I. Der Antrag auf Zulassung der Berufung wird abgelehnt.
II. Der Kläger hat die Kosten des Zulassungsverfahrens zu tragen. Der Beigeladene trägt seine außergerichtlichen Kosten selbst.
III. Der Streitwert für das Zulassungsverfahren wird auf 7.500,00 Euro festgesetzt.

Gründe

I.
1
Der Kläger begehrt, die Beklagte zu verpflichten, über seinen Antrag auf bauaufsichtliches Einschreiten gegen ein in der Nachbarschaft seines Grundstücks betriebenes Lokal des Beigeladenen unter Beachtung der Rechtsauffassung des Gerichts erneut zu entscheiden. Das Verwaltungsgericht hat seine entsprechende Klage abgewiesen.

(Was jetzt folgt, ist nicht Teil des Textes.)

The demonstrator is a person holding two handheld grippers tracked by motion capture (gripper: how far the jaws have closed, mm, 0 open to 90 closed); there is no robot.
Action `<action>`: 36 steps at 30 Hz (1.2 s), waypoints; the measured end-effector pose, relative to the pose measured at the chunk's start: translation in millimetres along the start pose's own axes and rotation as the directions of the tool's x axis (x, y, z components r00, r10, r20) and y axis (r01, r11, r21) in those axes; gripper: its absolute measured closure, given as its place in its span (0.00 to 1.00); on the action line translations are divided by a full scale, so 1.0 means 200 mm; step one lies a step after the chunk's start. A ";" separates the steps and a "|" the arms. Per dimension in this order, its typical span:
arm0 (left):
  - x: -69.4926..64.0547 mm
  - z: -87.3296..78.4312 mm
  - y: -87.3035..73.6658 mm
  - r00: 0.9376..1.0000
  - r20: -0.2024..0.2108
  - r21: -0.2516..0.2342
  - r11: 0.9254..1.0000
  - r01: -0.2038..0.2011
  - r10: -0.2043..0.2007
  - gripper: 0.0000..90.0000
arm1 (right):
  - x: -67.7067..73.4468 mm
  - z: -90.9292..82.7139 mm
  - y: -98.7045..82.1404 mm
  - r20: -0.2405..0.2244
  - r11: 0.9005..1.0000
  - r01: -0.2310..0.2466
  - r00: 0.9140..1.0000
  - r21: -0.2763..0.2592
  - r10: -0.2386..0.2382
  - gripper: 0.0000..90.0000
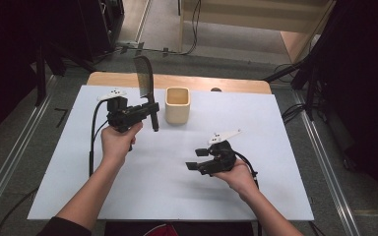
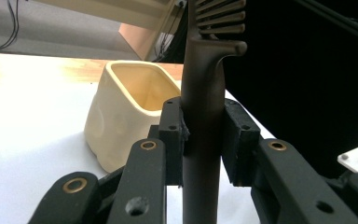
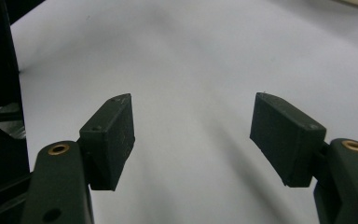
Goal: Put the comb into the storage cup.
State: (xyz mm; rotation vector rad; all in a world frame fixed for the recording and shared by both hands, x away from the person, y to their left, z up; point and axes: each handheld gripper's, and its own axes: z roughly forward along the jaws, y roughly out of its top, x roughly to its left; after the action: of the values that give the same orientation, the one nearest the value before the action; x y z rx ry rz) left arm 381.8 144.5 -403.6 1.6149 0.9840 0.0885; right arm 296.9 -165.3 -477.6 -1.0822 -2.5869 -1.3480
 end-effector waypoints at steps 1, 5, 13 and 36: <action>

Obwohl in dem streitgegenständlichen Lokal auch Musik abgespielt werde, handele es sich um eine Speisewirtschaft, die in einem (faktischen) Mischgebiet allgemein zulässig sei und weder den Gebietserhaltungsanspruch des Klägers, noch das Gebot der Rücksichtnahme verletze.
2
Mit seinem Antrag auf Zulassung der Berufung verfolgt der Kläger sein Rechtsschutzziel weiter. Er ist der Auffassung, die verwaltungsgerichtliche Entscheidung sei unrichtig, die Rechtssache weise besondere tatsächliche und rechtliche Schwierigkeiten auf und das Urteil weiche von der Rechtsprechung des Bayerischen Verwaltungsgerichtshofs ab. Die Beklagte verteidigt das erstinstanzliche Urteil.
3
Wegen der weiteren Einzelheiten des Sach- und Streitstands wird auf den Inhalt der Gerichtsakten beider Instanzen sowie des vorgelegten Behördenakts verwiesen.
II.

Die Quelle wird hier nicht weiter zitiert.